Personal information
- Full name: Garcha Orlando Blair
- Born: 20 January 1976 (age 50) Bahamas
- Batting: Right-handed
- Bowling: Left-arm fast-medium

International information
- National side: Bahamas;

Career statistics
| Competition | T20 |
| Matches | 2 |
| Runs scored | 5 |
| Batting average | 5.00 |
| 100s/50s | –/– |
| Top score | 5* |
| Balls bowled | 42 |
| Wickets | 3 |
| Bowling average | 24.66 |
| 5 wickets in innings | – |
| 10 wickets in match | – |
| Best bowling | 2/39 |
| Catches/stumpings | 1/– |
- Source: Cricinfo, 28 May 2010

= Garcha Blair =

Bahamian cricketer (born 1976)

Garcha Orlando Blair (born 20 January 1976) is a Bahamian cricketer. Blair is a right-handed batsman who bowls left-arm fast-medium and who represents the Bahamas national cricket team.

Blair made his debut for the Bahamas in the 2002 ICC Americas Championship against the United States.

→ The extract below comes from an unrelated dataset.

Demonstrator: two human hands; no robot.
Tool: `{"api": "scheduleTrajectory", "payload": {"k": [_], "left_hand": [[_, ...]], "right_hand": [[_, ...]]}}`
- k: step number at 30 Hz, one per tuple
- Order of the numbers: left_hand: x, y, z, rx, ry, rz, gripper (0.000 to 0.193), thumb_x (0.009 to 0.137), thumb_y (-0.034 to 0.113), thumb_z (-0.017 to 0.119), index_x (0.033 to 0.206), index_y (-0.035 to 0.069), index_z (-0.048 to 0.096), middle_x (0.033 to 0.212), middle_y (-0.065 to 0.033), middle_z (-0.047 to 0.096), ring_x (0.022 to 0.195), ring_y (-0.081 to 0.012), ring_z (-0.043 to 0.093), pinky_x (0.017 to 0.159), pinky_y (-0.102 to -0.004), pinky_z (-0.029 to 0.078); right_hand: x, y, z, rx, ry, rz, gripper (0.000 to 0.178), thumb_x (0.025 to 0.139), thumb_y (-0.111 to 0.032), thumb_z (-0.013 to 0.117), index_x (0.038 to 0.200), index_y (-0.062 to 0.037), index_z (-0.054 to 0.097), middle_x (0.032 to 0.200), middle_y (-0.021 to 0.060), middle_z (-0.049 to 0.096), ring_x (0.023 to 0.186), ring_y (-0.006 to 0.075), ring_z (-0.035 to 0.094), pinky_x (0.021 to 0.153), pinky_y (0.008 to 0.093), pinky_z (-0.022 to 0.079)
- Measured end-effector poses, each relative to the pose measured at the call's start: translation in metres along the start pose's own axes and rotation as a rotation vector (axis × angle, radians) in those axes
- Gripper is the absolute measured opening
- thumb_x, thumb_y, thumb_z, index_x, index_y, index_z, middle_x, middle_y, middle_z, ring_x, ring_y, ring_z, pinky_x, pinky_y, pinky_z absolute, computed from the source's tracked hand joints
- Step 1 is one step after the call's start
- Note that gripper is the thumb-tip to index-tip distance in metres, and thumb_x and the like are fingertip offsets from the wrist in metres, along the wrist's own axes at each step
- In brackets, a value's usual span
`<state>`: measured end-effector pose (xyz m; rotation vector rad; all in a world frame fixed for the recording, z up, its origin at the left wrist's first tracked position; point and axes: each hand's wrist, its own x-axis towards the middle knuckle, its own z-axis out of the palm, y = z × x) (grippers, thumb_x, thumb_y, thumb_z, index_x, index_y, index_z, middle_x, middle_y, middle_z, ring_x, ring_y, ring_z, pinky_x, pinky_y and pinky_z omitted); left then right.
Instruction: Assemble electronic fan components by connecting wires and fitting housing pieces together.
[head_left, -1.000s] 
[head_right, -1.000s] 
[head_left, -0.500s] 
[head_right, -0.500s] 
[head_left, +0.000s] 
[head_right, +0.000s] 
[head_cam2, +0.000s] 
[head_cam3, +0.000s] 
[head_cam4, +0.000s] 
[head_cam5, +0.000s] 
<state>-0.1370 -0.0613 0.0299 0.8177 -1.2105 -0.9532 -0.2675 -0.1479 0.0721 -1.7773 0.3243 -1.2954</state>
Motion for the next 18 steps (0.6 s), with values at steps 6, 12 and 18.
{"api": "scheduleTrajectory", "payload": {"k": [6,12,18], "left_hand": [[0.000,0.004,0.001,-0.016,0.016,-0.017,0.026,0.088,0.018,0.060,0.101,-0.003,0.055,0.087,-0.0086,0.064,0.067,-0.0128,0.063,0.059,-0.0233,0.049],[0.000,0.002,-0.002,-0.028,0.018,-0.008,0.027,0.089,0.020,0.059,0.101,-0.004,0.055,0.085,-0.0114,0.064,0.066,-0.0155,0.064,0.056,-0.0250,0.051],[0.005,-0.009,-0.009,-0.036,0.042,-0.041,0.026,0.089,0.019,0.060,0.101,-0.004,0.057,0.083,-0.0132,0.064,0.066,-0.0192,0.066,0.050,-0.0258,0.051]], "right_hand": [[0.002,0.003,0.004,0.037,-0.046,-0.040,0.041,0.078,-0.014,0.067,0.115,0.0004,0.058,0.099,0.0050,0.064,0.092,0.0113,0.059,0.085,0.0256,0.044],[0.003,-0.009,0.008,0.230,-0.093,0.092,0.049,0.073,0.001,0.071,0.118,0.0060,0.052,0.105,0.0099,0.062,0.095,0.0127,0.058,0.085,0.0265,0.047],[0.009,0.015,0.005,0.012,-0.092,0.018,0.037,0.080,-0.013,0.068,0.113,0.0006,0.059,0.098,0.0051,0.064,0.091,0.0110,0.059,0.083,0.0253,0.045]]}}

Blair made his Twenty20 debut for the Bahamas against the Cayman Islands in the 1st round of the 2006 Stanford 20/20 and played his second and final Twenty20 match for the Bahamas in the 1st round of the 2008 Stanford 20/20 against Jamaica In his two Twenty20 matches, he scored 5 runs and took 3 wickets at a bowling average of 24.66.